EXERCISE
For each line below with the word "Determine", write out a copy.

==============================

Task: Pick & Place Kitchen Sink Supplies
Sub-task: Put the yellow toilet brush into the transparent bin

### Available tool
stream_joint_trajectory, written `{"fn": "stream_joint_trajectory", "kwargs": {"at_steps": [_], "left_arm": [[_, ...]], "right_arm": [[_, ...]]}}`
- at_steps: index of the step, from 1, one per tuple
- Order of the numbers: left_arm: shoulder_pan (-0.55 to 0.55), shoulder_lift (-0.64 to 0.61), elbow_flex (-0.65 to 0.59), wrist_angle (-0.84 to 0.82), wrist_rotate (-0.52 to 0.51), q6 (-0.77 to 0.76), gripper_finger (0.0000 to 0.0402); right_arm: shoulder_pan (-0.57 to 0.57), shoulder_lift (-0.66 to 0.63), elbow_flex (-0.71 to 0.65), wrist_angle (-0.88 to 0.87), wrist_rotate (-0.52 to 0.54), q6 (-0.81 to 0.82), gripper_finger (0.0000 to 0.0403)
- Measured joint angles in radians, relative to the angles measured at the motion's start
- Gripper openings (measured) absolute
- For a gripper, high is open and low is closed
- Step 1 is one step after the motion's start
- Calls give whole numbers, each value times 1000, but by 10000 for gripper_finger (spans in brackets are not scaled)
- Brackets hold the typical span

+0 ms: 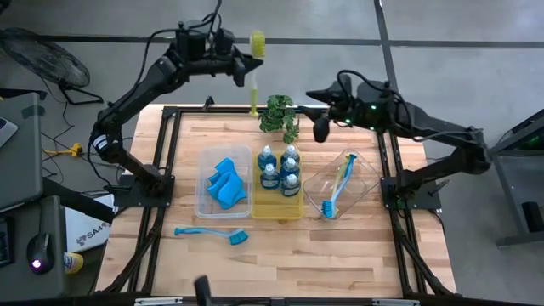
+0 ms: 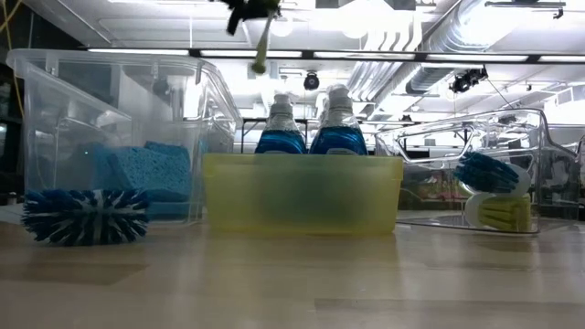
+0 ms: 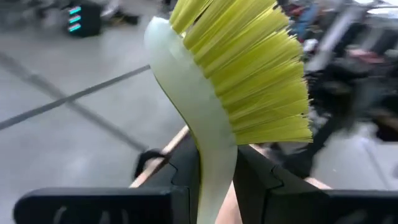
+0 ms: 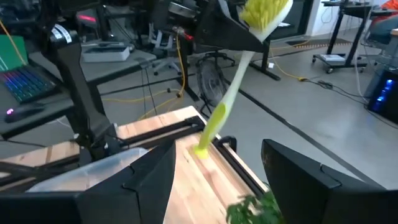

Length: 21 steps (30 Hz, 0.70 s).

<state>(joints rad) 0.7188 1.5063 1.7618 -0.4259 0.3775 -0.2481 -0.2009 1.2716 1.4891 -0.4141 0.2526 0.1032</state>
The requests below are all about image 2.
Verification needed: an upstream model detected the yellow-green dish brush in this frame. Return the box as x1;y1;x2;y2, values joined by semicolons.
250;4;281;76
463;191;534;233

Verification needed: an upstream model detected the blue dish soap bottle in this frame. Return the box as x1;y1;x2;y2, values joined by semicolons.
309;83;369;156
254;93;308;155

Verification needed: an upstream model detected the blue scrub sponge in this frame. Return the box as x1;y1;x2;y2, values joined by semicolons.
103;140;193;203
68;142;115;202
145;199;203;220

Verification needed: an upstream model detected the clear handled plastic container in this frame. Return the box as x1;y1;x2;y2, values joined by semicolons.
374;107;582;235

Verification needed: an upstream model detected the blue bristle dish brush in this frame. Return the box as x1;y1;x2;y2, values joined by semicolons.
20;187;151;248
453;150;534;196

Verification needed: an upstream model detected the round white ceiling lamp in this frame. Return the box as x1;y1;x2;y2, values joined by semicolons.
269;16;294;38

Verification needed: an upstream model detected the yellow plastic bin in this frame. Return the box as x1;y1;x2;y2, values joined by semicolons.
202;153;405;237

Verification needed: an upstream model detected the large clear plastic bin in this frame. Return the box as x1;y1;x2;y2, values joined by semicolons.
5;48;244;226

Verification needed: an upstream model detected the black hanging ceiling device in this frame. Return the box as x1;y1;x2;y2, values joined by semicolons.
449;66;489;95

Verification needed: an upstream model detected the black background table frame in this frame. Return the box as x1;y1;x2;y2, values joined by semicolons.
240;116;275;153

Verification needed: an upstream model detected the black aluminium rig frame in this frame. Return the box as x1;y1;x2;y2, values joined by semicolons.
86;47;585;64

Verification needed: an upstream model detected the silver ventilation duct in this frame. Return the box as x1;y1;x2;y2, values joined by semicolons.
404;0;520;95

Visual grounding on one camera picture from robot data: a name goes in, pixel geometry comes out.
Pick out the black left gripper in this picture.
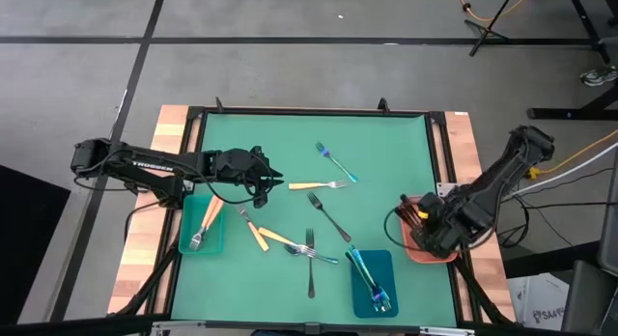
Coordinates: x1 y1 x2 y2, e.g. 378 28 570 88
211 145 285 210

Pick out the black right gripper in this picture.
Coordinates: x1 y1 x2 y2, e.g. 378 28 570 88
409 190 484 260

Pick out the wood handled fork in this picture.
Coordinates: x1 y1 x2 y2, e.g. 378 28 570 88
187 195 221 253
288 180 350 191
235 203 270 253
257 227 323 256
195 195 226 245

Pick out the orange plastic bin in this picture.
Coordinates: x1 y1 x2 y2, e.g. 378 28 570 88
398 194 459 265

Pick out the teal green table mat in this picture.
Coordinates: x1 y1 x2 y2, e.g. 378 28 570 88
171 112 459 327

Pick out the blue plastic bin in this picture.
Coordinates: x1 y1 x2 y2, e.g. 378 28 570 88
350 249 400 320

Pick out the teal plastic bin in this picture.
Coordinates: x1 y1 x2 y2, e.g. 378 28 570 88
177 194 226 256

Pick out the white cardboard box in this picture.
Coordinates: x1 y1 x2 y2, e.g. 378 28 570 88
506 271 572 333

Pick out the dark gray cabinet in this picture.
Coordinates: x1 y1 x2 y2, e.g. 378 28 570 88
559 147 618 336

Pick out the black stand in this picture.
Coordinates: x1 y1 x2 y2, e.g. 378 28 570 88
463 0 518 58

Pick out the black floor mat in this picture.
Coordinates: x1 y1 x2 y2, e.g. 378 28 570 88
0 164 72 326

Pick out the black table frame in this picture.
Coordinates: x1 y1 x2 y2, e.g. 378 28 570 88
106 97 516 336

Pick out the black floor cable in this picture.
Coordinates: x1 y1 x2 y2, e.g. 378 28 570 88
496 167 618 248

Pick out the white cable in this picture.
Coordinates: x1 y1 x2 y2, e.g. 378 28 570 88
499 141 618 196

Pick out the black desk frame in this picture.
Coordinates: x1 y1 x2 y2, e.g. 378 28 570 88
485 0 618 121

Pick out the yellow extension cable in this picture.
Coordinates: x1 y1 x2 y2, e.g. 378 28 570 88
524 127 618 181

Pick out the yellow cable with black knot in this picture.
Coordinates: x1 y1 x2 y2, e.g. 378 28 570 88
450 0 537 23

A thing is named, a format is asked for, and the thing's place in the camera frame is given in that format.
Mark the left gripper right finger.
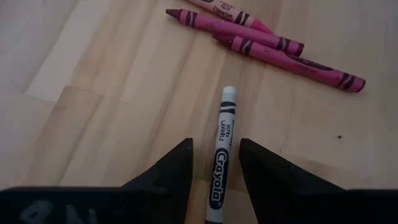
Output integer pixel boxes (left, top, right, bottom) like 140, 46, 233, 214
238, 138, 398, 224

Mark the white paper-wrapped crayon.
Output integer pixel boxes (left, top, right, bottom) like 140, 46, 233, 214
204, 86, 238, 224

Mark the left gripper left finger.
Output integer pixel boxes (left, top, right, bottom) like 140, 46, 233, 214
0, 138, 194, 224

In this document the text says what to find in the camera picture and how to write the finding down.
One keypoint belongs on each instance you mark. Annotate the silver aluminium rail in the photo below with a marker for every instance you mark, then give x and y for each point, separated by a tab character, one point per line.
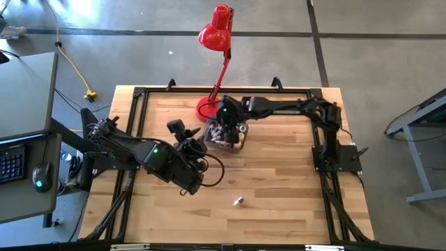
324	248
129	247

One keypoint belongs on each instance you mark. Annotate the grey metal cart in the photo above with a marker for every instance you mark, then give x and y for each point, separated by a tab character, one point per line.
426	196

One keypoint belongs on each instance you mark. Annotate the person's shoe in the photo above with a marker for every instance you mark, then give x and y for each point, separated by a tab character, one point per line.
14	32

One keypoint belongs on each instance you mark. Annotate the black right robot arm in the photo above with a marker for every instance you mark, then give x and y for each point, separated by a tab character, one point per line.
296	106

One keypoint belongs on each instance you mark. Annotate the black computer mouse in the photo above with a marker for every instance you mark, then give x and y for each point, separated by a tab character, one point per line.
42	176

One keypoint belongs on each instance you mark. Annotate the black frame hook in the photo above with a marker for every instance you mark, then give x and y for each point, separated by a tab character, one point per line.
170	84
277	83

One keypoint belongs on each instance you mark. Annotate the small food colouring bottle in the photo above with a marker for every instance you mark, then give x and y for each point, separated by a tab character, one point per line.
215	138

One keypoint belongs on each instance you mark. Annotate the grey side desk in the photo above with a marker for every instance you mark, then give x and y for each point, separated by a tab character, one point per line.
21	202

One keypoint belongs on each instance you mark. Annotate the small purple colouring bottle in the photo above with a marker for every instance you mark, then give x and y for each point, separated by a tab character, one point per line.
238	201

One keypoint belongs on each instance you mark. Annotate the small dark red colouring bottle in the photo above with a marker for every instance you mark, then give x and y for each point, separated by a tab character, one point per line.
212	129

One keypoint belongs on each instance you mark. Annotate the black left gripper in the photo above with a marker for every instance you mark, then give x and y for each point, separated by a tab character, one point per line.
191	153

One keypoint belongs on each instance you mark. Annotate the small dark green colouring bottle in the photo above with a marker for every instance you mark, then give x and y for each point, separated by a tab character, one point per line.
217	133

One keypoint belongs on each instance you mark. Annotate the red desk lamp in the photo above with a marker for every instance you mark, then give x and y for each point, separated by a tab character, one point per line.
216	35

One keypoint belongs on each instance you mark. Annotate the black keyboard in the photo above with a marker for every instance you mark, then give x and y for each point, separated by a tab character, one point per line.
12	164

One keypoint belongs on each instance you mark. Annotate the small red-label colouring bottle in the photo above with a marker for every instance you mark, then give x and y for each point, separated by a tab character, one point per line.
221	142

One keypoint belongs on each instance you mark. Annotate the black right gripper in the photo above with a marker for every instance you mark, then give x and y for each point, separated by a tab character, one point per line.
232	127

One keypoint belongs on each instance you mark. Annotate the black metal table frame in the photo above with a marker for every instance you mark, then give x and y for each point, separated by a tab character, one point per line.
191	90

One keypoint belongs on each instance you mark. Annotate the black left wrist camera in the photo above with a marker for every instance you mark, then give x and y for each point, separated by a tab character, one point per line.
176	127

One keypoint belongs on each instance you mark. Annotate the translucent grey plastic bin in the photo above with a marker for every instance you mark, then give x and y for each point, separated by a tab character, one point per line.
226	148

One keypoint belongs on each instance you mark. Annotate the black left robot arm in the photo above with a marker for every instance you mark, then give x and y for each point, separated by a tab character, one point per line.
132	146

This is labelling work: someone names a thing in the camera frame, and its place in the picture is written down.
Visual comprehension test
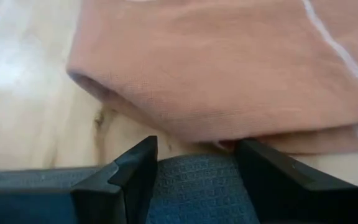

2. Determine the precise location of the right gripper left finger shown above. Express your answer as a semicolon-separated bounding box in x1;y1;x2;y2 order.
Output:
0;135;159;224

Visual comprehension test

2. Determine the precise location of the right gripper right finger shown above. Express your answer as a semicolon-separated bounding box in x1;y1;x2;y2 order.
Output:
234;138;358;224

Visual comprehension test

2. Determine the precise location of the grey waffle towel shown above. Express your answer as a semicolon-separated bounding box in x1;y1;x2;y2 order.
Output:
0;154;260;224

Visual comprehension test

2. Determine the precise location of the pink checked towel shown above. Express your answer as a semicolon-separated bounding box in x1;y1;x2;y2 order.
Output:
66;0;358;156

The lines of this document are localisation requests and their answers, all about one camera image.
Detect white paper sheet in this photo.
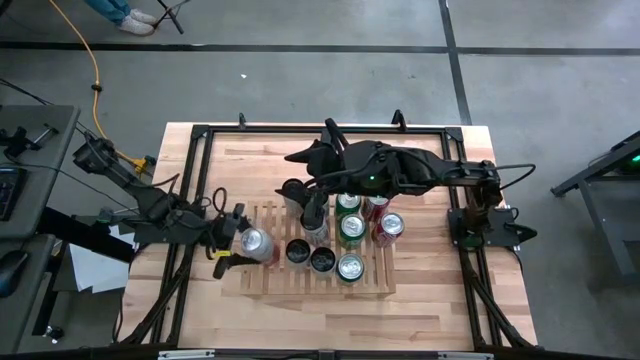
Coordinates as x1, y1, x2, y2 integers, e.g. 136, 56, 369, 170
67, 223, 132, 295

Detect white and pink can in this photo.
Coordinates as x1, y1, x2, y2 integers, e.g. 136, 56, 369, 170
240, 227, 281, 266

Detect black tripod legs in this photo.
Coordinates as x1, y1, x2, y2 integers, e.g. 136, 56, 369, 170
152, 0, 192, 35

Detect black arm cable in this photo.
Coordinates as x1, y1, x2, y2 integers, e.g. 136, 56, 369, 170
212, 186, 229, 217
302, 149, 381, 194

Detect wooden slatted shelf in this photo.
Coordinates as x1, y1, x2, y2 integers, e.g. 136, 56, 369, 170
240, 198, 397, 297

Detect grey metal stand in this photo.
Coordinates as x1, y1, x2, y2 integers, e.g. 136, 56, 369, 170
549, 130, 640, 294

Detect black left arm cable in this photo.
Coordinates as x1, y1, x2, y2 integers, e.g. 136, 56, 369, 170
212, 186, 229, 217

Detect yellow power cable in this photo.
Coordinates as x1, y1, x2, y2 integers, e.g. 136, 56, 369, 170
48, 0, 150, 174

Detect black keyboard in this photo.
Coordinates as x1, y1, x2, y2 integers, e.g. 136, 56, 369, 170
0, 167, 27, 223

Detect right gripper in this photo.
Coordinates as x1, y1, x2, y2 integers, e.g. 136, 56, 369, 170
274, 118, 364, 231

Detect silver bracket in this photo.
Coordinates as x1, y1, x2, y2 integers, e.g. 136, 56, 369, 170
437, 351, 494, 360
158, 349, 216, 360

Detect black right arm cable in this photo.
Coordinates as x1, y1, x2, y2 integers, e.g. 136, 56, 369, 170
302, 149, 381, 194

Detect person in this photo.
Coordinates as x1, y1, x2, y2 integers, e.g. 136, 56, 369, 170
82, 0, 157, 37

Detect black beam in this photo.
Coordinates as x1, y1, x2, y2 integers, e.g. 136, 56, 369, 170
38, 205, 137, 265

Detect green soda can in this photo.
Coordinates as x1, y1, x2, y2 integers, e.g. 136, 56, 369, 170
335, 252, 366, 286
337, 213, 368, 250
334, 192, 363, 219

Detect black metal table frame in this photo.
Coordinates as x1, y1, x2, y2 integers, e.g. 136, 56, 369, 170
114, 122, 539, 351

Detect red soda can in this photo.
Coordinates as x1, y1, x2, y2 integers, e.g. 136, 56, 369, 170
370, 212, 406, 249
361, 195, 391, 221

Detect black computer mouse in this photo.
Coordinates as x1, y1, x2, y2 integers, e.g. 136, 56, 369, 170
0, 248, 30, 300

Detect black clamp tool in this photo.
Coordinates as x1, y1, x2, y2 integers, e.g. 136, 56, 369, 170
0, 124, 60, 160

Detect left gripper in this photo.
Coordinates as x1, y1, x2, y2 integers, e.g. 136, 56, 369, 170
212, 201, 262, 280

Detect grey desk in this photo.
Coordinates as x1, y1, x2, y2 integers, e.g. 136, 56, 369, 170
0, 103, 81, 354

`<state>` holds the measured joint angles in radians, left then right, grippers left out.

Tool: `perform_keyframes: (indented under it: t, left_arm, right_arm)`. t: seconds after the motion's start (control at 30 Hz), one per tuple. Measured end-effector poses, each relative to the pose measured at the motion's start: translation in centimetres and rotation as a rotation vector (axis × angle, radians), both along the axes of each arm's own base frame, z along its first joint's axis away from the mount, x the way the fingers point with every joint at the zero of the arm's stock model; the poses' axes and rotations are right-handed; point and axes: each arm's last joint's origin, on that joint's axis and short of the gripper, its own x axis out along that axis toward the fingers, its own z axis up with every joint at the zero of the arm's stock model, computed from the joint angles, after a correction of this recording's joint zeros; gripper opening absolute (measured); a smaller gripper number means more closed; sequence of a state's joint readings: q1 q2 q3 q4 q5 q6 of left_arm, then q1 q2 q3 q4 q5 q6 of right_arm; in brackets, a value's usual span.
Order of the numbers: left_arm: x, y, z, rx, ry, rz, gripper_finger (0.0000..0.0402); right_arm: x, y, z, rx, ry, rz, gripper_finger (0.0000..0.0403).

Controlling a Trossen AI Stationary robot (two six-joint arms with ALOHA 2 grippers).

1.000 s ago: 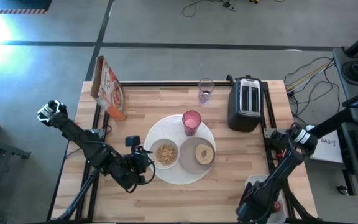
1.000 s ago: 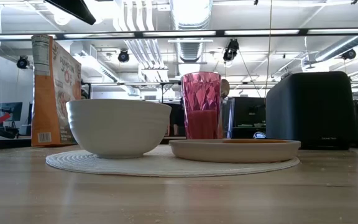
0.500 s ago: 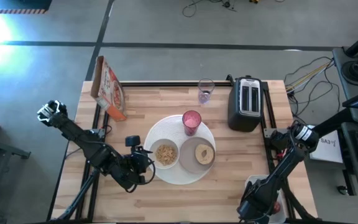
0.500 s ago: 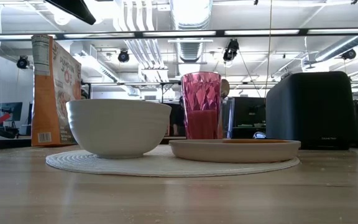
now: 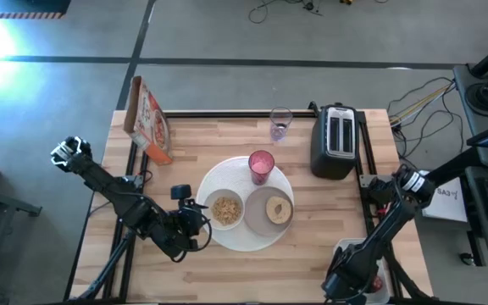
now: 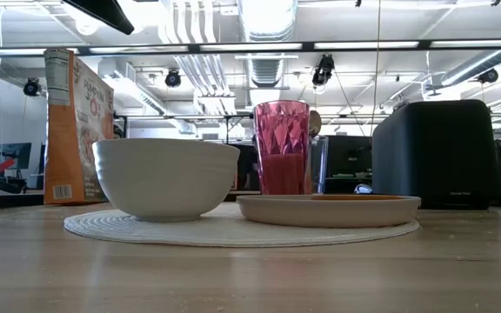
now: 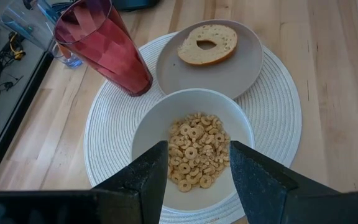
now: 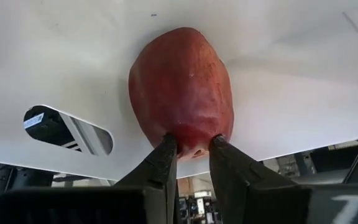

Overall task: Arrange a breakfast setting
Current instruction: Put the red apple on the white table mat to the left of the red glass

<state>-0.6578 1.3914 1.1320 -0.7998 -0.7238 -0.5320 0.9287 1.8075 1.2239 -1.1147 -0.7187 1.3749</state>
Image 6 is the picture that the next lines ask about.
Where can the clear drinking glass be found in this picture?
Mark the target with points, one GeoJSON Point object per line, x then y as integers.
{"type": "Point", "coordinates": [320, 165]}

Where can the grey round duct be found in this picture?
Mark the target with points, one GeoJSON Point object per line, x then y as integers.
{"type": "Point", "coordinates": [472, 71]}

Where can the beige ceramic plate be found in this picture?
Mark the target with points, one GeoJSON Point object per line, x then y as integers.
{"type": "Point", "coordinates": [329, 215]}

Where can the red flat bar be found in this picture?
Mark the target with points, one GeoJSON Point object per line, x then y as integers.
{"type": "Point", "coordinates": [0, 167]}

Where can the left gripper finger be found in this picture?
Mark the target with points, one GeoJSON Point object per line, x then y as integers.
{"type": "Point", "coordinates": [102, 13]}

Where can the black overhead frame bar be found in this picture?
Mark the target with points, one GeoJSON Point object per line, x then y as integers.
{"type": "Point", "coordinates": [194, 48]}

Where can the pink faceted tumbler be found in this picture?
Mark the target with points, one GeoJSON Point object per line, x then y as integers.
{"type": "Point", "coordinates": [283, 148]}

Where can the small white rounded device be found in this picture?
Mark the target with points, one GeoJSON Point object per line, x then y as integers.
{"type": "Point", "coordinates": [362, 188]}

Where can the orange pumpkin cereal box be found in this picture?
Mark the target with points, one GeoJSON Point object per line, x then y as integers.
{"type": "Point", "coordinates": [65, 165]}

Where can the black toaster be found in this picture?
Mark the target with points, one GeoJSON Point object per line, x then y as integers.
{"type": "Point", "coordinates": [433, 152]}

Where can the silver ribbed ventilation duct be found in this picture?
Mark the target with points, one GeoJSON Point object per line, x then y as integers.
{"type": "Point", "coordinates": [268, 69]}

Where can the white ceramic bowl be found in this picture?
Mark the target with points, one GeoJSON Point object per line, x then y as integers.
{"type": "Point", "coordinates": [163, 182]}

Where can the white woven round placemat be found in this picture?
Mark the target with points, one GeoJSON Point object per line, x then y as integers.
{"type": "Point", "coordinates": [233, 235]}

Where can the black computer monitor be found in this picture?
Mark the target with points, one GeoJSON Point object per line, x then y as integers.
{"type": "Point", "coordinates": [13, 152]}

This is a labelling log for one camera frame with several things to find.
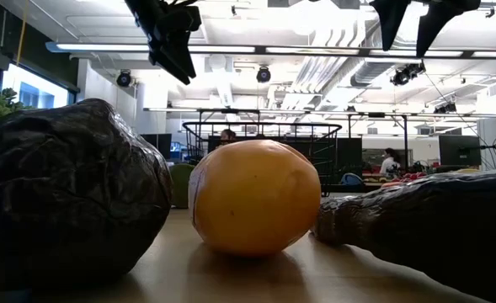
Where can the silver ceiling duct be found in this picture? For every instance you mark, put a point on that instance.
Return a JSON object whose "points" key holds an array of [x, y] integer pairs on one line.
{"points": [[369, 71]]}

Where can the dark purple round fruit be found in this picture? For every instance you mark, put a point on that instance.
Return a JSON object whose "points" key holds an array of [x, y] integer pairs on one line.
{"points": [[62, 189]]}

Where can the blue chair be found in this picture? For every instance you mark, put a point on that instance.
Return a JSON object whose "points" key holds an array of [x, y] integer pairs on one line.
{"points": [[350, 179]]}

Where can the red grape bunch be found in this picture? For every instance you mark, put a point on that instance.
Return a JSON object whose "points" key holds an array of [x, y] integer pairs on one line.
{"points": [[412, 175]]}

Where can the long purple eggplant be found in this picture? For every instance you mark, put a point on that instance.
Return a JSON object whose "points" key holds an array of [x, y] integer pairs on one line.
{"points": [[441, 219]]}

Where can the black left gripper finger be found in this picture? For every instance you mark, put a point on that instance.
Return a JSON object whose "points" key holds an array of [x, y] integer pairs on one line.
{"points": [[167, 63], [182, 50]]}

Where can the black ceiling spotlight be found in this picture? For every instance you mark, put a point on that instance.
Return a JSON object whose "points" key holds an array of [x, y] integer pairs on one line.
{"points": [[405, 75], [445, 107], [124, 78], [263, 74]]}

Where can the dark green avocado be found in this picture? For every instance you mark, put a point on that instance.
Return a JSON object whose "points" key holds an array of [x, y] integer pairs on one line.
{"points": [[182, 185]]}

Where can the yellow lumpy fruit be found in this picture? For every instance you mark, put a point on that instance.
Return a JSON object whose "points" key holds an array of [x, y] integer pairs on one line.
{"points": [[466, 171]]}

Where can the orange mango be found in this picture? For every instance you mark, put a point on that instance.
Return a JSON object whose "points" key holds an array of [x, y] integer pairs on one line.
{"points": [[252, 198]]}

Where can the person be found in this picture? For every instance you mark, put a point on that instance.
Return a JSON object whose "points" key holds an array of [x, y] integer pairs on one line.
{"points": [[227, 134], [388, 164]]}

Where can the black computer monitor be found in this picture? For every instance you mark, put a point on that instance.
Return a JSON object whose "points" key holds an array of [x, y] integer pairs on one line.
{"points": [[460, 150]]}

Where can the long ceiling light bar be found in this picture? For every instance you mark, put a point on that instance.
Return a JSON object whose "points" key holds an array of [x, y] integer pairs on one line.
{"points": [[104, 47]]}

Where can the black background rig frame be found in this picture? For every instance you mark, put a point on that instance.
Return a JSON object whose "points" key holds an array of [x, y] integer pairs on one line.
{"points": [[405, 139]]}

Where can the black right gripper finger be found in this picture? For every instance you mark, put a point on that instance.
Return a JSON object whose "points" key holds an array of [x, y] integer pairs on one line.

==============================

OUTPUT OF THE TASK
2. Determine the precise location of the right gripper left finger shown above. Express your answer as a semicolon-separated bounding box in x1;y1;x2;y2 order.
2. Determine the precise location of the right gripper right finger shown above. Express your answer as a semicolon-separated bounding box in x1;y1;x2;y2 order.
2. Determine the precise location of the grey waffle towel shown above. Express your answer as a semicolon-separated bounding box in x1;y1;x2;y2 order.
2. Determine the precise location of the pink checked towel shown above. Express your answer as a semicolon-separated bounding box in x1;y1;x2;y2 order.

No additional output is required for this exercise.